(Beginning of Extracted data)

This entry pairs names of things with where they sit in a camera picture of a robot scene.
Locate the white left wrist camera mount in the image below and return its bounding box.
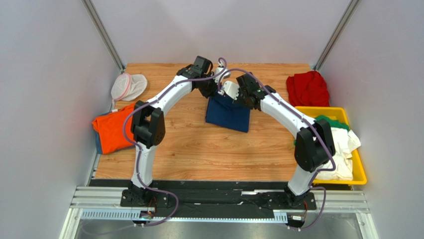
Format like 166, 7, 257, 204
213, 67, 231, 84

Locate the green t shirt in bin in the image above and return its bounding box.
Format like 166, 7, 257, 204
315, 115, 350, 147

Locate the aluminium corner post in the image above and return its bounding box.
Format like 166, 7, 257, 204
82, 0, 125, 73
313, 0, 361, 71

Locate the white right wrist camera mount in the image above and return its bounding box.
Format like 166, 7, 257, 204
218, 81, 239, 101

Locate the left aluminium corner post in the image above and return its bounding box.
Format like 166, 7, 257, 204
82, 0, 125, 73

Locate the white t shirt in bin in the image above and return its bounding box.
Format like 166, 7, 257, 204
316, 127, 361, 181

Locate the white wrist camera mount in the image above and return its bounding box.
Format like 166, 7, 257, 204
213, 67, 231, 84
218, 81, 239, 101

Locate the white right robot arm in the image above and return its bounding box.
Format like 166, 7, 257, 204
235, 73, 336, 207

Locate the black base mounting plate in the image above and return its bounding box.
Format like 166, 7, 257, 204
89, 179, 352, 220

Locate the yellow plastic bin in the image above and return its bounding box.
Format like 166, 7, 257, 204
296, 106, 367, 185

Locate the right aluminium corner post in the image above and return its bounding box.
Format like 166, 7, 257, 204
313, 0, 361, 71

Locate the navy blue t shirt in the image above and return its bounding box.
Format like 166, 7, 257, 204
205, 93, 250, 133

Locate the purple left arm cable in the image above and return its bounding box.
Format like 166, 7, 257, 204
122, 57, 228, 228

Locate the orange folded t shirt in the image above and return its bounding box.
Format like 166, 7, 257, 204
92, 103, 135, 144

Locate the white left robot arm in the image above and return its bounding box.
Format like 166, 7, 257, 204
120, 56, 227, 207

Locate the white mesh laundry bag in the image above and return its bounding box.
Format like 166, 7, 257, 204
111, 73, 148, 101

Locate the red crumpled t shirt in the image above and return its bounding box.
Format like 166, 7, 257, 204
286, 71, 330, 107

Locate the aluminium frame rail front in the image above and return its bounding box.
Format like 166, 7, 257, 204
60, 180, 378, 239

(End of Extracted data)

■ Brief
The lines above that hold the word "wrist" should be found and copied out.

■ Answer to this task
Locate the white left wrist camera mount in the image below and return its bounding box.
Locate the white right wrist camera mount in the image above and return its bounding box.
Locate the white wrist camera mount in the image above and return its bounding box.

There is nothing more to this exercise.